Task goal ▸
From the listing below, return each line that includes "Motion".

Dataset section ▸
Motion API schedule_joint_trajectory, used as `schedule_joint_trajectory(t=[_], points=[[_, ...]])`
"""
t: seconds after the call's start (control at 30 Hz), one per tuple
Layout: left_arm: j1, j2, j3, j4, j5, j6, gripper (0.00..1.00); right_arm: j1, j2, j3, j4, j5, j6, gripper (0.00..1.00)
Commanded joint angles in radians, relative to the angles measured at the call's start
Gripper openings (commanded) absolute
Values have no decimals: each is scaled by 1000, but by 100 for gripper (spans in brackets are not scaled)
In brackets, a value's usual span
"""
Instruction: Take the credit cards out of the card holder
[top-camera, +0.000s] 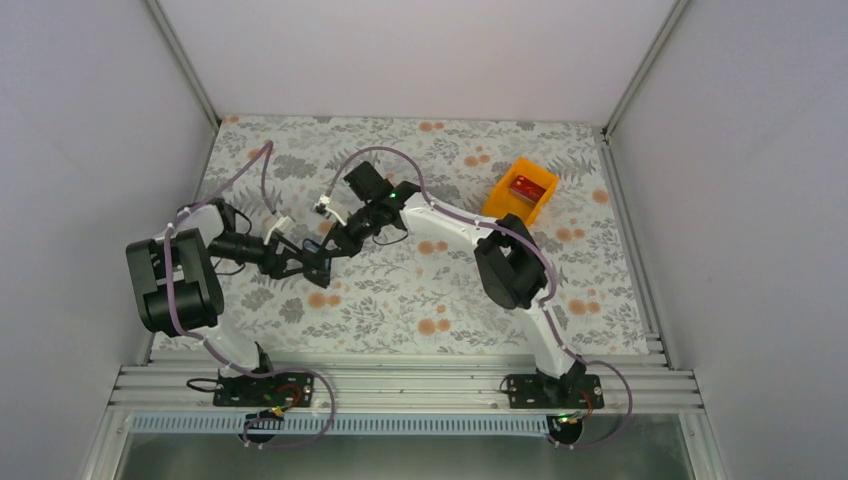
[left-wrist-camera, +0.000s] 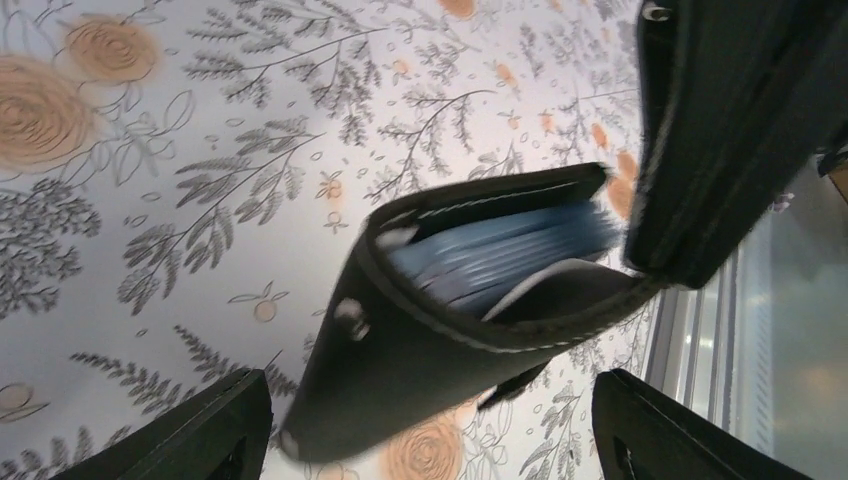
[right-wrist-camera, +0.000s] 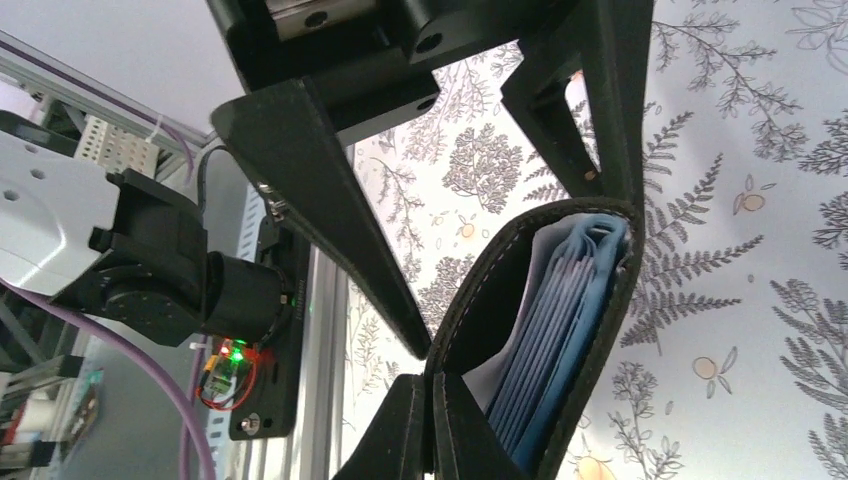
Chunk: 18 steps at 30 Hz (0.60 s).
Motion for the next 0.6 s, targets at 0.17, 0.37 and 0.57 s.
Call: schedule_joint_trajectory(t=[0.17, 0.37, 0.57], points=[[0, 6, 11, 25, 151, 222, 79, -2, -21, 12, -70, 62, -150, 4], [-2, 20, 62, -110, 155, 487, 78, -1, -84, 6, -124, 105, -231, 4], [-14, -8, 160, -197, 166, 546, 79, -3, -192, -19, -134, 174, -281, 4]])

Response to the exercise ▸
Motion API schedule_joint_trajectory, used as `schedule_joint_trajectory(t=[_], points=[[_, ...]])`
Motion for the next 0.6 s, targets at 0.17, 0.37 and 0.57 s.

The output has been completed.